By Ann Sookhoo, P&G Associates Senior Auditor
Establishing and maintaining effective controls is one of Banking’s major responsibilities. One primary control includes appropriate separation of duties with the daily processing of Wire Transfers. With the increasing number of internal and external Wire Transfer fraud, this process is being scrutinized by Banking Regulators. Segregating duties is one of the most important functions of a substantial internal control system.
Most Banks’ Wire Transfer processing is handled by their Back-Office Operations Department. The Wire Transfer reconciliations are prepared and approved by the Accounting/Finance Department, where appropriate segregation of duties is evident and a strong control of the process is in place. However, many Banks still do not have that function segregated. The Accounting/Finance Departments within the Bank are responsible for both the daily processing of Wire Transfers and preparing the daily Wire Transfer reconciliations, usually by the same two individuals.

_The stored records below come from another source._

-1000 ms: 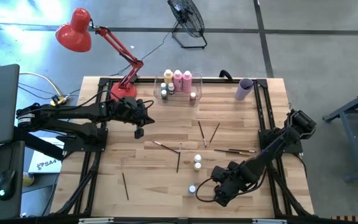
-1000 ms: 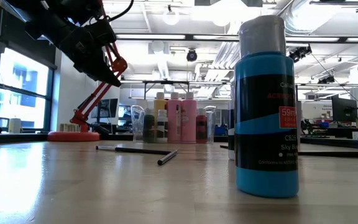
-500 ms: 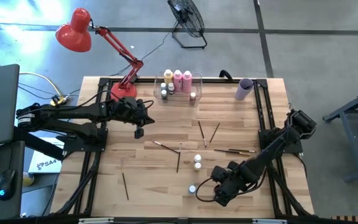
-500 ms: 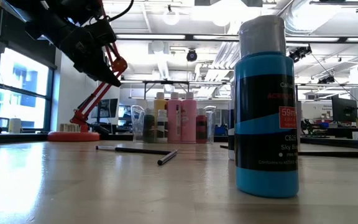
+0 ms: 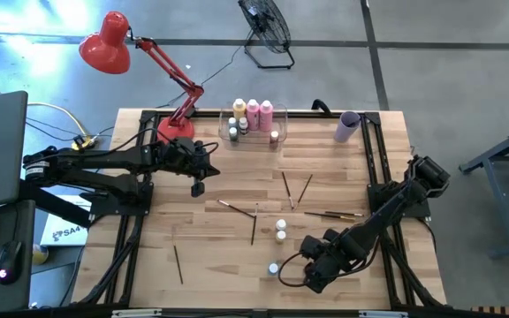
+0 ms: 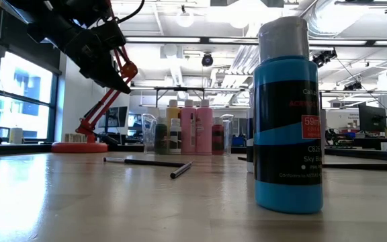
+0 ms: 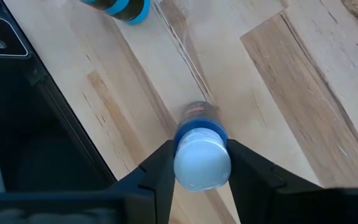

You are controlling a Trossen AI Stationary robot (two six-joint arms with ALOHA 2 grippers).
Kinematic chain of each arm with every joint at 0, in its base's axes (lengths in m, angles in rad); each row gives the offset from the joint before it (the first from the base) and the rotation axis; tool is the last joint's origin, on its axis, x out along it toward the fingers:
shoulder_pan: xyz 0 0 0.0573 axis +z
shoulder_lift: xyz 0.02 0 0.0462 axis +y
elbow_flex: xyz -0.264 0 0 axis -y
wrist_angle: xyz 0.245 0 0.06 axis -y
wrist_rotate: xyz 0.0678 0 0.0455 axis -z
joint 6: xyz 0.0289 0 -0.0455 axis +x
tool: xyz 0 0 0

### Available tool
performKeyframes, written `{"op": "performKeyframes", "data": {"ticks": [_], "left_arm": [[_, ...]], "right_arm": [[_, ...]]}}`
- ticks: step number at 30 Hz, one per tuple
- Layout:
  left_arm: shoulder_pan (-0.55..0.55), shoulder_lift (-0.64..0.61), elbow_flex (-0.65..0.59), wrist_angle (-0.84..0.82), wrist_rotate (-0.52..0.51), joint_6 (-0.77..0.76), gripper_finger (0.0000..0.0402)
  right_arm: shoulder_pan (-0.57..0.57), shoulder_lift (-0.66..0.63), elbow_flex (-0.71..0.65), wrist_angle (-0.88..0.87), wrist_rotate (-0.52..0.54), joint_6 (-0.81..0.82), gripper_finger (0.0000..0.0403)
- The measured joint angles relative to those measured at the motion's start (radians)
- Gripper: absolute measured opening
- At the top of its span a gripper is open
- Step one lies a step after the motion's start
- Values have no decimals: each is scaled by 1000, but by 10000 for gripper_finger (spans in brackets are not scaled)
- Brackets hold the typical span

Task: Pick & Place Paint Supplies
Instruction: Put the small blue paint bottle into the transparent bin

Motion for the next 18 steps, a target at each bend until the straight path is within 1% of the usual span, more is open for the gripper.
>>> {"op": "performKeyframes", "data": {"ticks": [4,10,16,18], "left_arm": [[0,0,0,0,0,0,0],[0,0,0,0,0,0,0],[0,0,0,0,0,0,0],[0,0,0,0,0,0,0]], "right_arm": [[0,0,0,10,-4,1,116],[0,0,0,13,-1,4,133],[0,0,0,14,-4,3,112],[0,0,0,14,-4,3,111]]}}
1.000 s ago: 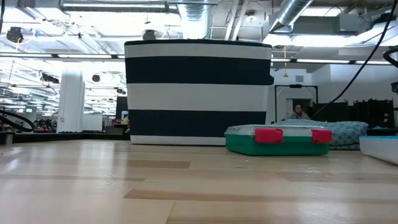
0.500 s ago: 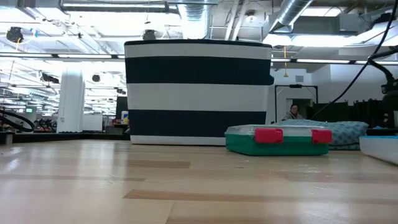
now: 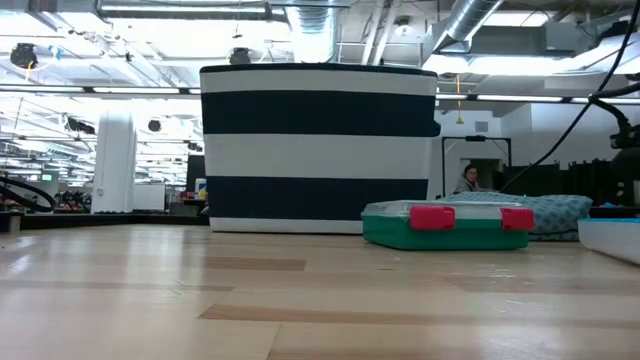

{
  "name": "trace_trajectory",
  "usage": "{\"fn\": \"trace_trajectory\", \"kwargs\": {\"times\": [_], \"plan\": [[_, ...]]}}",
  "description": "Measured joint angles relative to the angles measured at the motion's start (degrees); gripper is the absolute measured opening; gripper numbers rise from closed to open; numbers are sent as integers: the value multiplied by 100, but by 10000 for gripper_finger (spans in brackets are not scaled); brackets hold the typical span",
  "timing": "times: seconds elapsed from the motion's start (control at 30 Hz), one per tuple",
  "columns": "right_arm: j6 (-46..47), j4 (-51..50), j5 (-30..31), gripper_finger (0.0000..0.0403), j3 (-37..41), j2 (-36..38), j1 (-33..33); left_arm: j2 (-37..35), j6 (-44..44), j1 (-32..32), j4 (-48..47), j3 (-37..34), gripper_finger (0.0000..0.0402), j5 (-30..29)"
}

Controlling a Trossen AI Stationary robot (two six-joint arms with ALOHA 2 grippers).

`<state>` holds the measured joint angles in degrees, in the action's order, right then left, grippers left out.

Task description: Pick & place medical supplies in basket/bin

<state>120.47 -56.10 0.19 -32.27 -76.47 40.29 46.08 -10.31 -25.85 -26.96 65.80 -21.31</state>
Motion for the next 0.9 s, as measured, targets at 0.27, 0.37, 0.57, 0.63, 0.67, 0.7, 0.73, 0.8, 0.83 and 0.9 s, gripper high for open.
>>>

A Bank’s risk of internal fraud is elevated when the same Bank personnel have system capabilities to enter/verify wires and reconciliation functions. With these functions being handled by the same employees, how would Banks be able to detect possible collusion among employees and ensure such is not occurring?
In order to reduce potential risk for internal fraud, Banks should ensure that personnel who complete the daily Wire Transfer reconciliations are excluded from having any system functionality relative to the daily Wire Transfer process. In addition, they should ensure appropriate segregation of duties is in place.